(To do) From the records below, please return each line that holds the word "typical".

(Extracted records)

+ + +

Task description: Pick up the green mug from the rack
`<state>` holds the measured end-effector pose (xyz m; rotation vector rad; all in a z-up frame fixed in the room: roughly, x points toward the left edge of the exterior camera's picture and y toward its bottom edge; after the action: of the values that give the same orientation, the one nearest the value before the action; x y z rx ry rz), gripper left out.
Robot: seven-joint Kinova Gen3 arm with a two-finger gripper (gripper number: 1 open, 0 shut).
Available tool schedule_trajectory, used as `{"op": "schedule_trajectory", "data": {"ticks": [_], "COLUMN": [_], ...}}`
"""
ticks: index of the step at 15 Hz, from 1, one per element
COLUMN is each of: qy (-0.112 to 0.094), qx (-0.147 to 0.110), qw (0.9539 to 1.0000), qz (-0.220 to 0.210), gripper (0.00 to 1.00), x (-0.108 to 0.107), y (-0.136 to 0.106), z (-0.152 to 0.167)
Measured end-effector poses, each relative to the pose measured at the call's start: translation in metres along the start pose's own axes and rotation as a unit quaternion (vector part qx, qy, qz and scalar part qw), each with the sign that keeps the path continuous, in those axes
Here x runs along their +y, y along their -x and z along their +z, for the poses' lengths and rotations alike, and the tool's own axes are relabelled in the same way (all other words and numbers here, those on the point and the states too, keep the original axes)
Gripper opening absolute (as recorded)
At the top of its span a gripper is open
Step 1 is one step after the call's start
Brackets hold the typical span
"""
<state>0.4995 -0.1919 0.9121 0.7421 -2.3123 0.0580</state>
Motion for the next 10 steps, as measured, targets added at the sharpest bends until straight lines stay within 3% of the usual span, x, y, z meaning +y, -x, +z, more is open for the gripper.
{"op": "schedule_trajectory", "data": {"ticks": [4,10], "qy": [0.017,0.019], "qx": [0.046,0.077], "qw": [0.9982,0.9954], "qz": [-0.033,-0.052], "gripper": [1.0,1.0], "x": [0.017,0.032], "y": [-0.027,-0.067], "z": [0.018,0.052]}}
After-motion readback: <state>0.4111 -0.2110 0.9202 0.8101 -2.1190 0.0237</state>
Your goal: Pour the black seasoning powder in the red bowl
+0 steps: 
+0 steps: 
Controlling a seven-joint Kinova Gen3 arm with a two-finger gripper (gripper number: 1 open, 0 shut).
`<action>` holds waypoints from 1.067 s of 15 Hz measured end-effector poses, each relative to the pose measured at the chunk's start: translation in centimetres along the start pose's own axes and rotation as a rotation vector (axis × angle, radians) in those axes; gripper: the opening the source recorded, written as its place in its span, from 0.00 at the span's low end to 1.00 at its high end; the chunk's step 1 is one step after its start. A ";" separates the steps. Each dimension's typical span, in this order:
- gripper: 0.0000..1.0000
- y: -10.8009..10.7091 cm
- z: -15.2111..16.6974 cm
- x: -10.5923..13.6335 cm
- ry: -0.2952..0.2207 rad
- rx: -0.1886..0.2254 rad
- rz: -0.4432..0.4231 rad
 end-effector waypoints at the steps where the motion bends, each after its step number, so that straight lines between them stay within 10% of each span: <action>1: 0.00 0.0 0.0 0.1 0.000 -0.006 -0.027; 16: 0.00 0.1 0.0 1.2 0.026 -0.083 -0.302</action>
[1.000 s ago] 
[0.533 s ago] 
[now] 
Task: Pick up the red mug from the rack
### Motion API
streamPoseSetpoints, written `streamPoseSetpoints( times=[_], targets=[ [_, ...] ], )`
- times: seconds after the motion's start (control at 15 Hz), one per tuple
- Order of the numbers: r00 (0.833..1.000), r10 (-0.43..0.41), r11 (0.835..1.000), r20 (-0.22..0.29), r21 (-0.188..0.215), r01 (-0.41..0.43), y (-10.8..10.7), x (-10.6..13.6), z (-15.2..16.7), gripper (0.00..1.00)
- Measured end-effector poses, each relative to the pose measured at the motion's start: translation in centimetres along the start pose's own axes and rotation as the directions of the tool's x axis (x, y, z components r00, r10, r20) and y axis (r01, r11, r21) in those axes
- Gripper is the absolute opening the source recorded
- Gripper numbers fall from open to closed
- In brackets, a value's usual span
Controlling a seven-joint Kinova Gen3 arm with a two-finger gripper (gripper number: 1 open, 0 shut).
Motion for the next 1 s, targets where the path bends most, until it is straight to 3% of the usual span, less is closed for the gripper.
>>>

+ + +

(Response below)
Brackets hold the typical span
`<action>` holds waypoints from 1.067 s of 15 Hz measured end-effector poses, each relative to the pose measured at the chunk's start: translation in centimetres along the start pose's own axes and rotation as a rotation vector (axis × angle, radians) in those axes; gripper: the opening the source recorded, written as its place in its span, from 0.00 at the span's low end to 1.00 at its high end; the chunk's step 1 is one step after its start. A ";" separates the steps. Each dimension's typical span, in this order:

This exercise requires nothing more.